WHAT TO PRODUCE: Using "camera" as the search string, find the matching lines below and copy them.

- Opening Delimiter -

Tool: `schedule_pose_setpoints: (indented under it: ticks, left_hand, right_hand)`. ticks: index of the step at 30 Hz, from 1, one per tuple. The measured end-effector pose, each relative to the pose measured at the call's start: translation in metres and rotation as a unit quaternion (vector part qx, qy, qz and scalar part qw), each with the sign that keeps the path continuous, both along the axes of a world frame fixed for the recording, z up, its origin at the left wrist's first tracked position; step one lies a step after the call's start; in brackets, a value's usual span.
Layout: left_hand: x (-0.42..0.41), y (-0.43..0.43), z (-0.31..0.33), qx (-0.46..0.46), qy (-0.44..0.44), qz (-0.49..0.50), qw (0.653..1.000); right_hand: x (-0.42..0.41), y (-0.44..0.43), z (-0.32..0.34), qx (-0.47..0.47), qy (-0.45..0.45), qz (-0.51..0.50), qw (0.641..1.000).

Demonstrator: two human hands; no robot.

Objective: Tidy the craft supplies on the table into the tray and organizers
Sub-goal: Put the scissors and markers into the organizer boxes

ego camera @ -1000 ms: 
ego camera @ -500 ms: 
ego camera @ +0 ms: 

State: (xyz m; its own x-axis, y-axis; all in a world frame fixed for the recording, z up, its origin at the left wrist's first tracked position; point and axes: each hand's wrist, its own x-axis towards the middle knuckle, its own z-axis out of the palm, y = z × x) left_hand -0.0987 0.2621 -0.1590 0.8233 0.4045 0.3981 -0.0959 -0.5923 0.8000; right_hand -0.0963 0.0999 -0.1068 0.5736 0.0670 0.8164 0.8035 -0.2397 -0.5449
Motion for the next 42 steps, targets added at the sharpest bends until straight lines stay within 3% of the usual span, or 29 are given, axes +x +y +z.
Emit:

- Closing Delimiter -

EXERCISE SOLUTION:
ego camera @ -1000 ms: 
ego camera @ -500 ms: 
ego camera @ +0 ms: 

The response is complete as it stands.